En octobre prochain aura lieu en Allemagne une élection qui aura une grande influence sur la construction européenne.
Sigmar Gabriel, chef de fil du SPD, envisage une explosion de l’euro et la zone euro à court terme

Sigmar Gabriel, Vice-Chancellier allemand et ministre de l’économie essaiera de détrôner l’éternelle chancelière Anjela Merkel. Il s’oppose à elle, en ce début de campagne, sur le sujet de la fin de l’Europe, qui divise la pays, notamment en réaction à l’effondrement de l’euro (-30% en 3 ans).

Plusieurs analystes mettent cet effondrement sur le compte de la politique de la BCE (banque centrale européenne), qui sacrifierait la santé de l’euro pour soutenir les économies des pays du sud de l’Europe, France incluse, qui sont au bord du gouffre.
Ces économies, qui auraient dû profiter de la baisse de l’euro pour se relancer, apparaissent aujourd’hui comme des boulets dont beaucoup d’allemands se débarrasseraient bien.
Ainsi, la France, toujours dans le plus parfait autisme, ne reconnait pas que l’euro a davantage alourdi le coût des importations qu’il n’a allégé celui des exportations.

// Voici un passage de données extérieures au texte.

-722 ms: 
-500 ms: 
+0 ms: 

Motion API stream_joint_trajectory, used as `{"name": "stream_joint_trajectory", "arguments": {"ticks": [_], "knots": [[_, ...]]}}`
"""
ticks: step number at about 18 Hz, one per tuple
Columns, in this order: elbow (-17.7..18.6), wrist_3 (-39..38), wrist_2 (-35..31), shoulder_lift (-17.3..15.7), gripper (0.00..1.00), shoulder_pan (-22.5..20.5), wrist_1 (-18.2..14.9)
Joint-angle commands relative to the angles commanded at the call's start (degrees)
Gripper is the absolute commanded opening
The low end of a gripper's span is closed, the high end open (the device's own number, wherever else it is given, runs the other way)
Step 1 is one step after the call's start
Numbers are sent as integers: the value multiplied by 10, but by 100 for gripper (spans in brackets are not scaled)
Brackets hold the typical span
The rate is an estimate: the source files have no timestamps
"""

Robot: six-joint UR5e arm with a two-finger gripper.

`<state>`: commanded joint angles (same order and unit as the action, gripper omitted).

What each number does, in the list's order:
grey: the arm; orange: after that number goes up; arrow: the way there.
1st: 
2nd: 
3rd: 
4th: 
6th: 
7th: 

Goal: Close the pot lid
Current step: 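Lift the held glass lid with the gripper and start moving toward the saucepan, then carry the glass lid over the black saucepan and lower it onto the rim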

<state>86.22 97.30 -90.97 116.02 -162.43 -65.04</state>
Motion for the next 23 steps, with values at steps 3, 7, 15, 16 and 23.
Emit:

Parallèlement, c’est l’Allemagne qui profite le plus de l’euro, tant dans le marché interne de la zone euro, où son économie reste la seule maîtresse, que dans les exportations, où la baisse de l’euro lui a bien réussi.
La question que les allemands se posent n’est plus vraiment de savoir s’il faut sortir de l’euro mais de savoir quand sortir.
Avant la Grèce ou l’Italie ? Après eux mais avant la France ?
Dès octobre prochain, on connaîtra sans doute le sort de l’euro et de la construction européenne, dont le sort se jouera sûrement à Berlin.